Consider two unshaded circles $C_r$ and $C_s$ with radii $r>s$ that touch at the origin of the complex plane. The shaded circles $C_1,C_2...C_7$ (labeled in counterclockwise direction sequentially) all touch $C_r$ internally and $C_s$ externally. $C_1$ also touches the real axis and $C_i$ and $C_{ i+1}$ touch for $i=1...6.$
Let $r_i$ denote the radius of $C_i$. Then show that for $i=1,2...,$ $$r_i^{-1} + 3r_{i+2}^{-1} = 3r_{i+1}^{-1} + r_{i+3}^{-1}$$
A picture is attached for clarity.
Attempt:
Under inversion, $C_s$ and $C_r$ are mapped to lines and $C_i, i \in \left\{1,...,6\right\}$ are mapped to circles. The map $f(z) = 1/z$ is conformal, so the angles are preserved wherever $f'(z) \neq 0$. Each circle has $4$ tangent points, (except $C_7$) so under the transformation these $\pi/2$ angles are preserved.
The resulting image I have after the transformation is that the $C_i$ are mapped to circles that lie within the two lines and touch the sides. The only way I see just now to preserve the angles is to have all the circles of the same radii. If $s$ is the radius of $C_s$ and $r$ the radius of $C_r$ then the centre between these two lines is $\frac{1}{2}\left(1/s - 1/2r\right) $. (But I do not think this makes sense.)
Many thanks
The two circles $C_r$ and $C_s$ are mapped to the parrallel lines $\left\{ \operatorname{Re} w = \frac{1}{2r}\right\}$ and $\left\{ \operatorname{Re} w = \frac{1}{2s}\right\}$ by the inversion. Since the inversion maps circles to circles (where a straight line is counted as a circle of infinite radius), it maps each of the $C_i$ to a circle touching both of these parallel lines. Also, the image of $C_1$ touches the real axis (since $C_1$ does, and the inversion maps the real axis $\cup \{\infty\}$ to itself), and further, each circle $C_k$ for $k > 1$ touches the circles $C_{k-1}$ and $C_{k+1}$, hence so do their images.

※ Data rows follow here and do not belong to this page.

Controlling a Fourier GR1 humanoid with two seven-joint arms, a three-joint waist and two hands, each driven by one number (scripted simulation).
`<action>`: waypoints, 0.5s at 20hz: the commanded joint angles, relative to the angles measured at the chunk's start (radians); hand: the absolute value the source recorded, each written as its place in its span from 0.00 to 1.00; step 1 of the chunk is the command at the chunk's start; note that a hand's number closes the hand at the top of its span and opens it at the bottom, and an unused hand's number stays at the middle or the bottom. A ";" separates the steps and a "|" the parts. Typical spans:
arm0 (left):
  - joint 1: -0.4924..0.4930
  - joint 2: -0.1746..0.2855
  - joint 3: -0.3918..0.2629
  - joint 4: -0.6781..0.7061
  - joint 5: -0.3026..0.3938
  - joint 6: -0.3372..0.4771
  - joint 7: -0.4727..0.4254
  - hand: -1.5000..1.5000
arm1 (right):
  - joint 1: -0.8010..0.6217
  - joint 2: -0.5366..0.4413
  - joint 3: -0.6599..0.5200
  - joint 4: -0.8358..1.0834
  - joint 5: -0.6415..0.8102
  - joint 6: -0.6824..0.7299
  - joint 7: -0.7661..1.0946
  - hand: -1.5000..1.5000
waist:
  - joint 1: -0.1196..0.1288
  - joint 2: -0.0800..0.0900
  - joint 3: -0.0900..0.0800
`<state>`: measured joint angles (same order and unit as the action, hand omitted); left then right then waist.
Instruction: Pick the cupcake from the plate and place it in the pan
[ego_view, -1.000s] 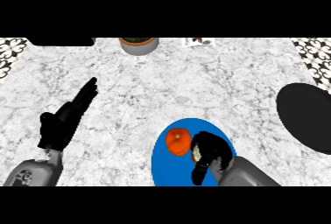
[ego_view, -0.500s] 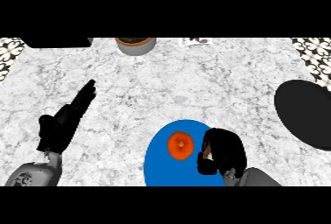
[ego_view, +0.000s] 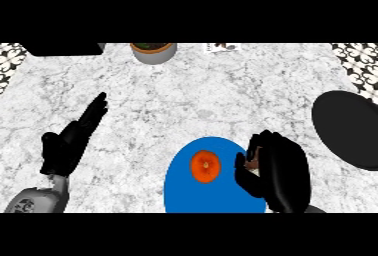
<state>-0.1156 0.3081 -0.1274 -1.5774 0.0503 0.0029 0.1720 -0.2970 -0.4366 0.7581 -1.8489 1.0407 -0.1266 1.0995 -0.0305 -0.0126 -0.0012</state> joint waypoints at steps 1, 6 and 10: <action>-0.024 0.021 0.024 -0.008 0.016 -0.028 0.020 0.50 | 0.048 0.031 -0.011 -0.145 0.167 -0.014 0.165 1.00 | 0.008 0.004 0.001; 0.022 -0.016 -0.021 -0.063 -0.012 -0.012 0.025 0.50 | 0.191 0.019 -0.137 -0.151 0.214 -0.133 0.083 1.00 | 0.018 0.008 0.002; 0.011 -0.021 -0.010 0.011 -0.040 -0.010 -0.038 0.50 | 0.210 0.058 -0.260 -0.153 0.164 -0.200 0.012 1.00 | 0.019 0.013 0.002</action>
<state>-0.1121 0.2963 -0.1354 -1.6038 0.0276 -0.0041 0.1784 -0.1274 -0.4128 0.5761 -1.9826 1.2216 -0.2185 1.0663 -0.0149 -0.0034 0.0005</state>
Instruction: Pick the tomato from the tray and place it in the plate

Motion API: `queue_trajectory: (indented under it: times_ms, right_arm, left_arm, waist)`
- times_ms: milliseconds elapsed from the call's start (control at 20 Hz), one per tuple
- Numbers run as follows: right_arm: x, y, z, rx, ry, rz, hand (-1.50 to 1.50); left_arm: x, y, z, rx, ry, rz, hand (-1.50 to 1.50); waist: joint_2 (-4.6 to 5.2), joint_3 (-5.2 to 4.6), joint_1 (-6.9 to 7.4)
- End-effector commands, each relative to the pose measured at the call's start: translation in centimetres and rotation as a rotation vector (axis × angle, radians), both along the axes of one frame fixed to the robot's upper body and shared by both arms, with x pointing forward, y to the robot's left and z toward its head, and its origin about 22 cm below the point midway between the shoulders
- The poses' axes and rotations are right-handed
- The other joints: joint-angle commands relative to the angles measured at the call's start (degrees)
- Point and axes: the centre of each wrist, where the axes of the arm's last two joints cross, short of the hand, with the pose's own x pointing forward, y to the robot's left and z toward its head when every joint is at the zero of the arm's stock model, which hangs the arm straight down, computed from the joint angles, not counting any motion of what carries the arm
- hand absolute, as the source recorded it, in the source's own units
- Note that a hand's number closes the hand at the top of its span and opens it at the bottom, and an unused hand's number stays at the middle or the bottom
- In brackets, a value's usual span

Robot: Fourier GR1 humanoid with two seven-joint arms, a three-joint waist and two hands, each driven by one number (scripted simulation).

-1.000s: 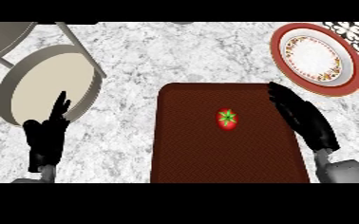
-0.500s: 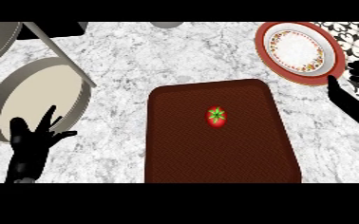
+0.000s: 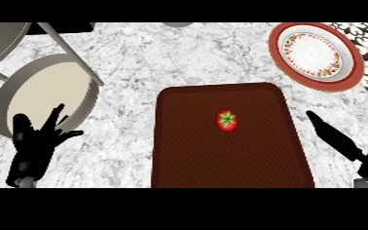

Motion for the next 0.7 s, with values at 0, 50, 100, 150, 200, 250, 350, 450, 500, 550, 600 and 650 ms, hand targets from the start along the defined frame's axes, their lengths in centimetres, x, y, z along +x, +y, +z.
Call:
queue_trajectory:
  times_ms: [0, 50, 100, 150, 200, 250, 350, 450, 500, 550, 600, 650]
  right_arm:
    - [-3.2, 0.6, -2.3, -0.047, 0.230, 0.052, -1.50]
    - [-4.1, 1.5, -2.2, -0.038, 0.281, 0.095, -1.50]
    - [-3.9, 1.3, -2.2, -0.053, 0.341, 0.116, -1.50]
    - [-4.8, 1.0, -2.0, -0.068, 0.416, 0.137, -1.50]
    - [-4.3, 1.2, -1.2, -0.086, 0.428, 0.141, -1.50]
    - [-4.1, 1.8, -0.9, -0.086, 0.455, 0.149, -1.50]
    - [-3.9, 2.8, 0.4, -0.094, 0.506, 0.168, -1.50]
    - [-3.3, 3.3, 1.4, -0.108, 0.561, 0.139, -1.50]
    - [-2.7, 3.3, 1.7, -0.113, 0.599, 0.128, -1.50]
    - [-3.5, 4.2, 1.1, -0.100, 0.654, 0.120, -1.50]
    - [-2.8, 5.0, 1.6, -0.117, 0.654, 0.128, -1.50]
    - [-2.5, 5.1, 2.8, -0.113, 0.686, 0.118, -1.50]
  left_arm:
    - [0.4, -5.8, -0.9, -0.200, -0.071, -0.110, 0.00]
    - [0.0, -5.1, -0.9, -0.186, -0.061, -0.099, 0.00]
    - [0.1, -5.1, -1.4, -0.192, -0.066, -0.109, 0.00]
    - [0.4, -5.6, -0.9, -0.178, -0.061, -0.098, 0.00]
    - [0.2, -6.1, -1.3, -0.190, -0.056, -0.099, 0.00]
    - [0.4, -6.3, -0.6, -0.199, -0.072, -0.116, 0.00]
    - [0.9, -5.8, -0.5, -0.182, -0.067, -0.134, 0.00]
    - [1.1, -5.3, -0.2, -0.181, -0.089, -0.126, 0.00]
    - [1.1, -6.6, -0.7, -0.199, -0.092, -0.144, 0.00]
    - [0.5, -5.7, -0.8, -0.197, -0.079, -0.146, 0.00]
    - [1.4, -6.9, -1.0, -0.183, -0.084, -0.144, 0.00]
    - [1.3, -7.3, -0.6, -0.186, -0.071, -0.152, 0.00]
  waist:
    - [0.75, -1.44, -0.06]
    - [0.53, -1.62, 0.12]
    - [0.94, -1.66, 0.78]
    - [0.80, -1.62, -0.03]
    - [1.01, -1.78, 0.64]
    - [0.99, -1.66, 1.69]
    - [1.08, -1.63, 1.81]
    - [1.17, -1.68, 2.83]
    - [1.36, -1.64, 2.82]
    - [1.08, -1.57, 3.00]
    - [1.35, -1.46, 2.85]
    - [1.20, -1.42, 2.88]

The distance between the two parallel lines is $\frac{1}{2s} - \frac{1}{2r}$, so the images of the $C_k$ have the common radius
$$R = \frac{1}{2}\left(\frac{1}{2s} - \frac{1}{2r}\right),$$
and their centres all lie on the line $$\left\{ \operatorname{Re} w = M\right\};\qquad M := \frac{1}{2}\left(\frac{1}{2s} + \frac{1}{2r}\right).$$
It follows that the centre of the image $C_k'$ of $C_k$ is
$$b_k = M - (2k-1)\cdot iR,$$
and hence the defining equation of $C_k'$ is
$$\lvert w-b_k\rvert^2 = R^2,$$
or
$$w\overline{w} - b_k\overline{w} - \overline{b_k}w + (\lvert b_k\rvert^2 - R^2) = 0.$$
Applying the inversion, we see that $C_k$ has the defining equation
$$1 - b_k z - \overline{b_kz} + (\lvert b_k\rvert^2-R^2)z\overline{z} = 0.$$
Since $\lvert b_k\rvert^2 = M^2 + (2k-1)^2R^2 > R^2$, we can divide and obtain the equivalent equation
$$z\overline{z} - \frac{\overline{b_k}}{\lvert b_k\rvert^2-R^2}\overline{z} - \frac{b_k}{\lvert b_k\rvert^2 - R^2} z + \frac{1}{\lvert b_k\rvert^2-R^2} = 0,$$
or
$$\left\lvert z - \frac{\overline{b_k}}{\lvert b_k\rvert^2-R^2} \right\rvert^2 = \left(\frac{R}{\lvert b_k\rvert^2-R^2}\right)^2.$$
The desired relation between the radii should not be difficult to obtain from that.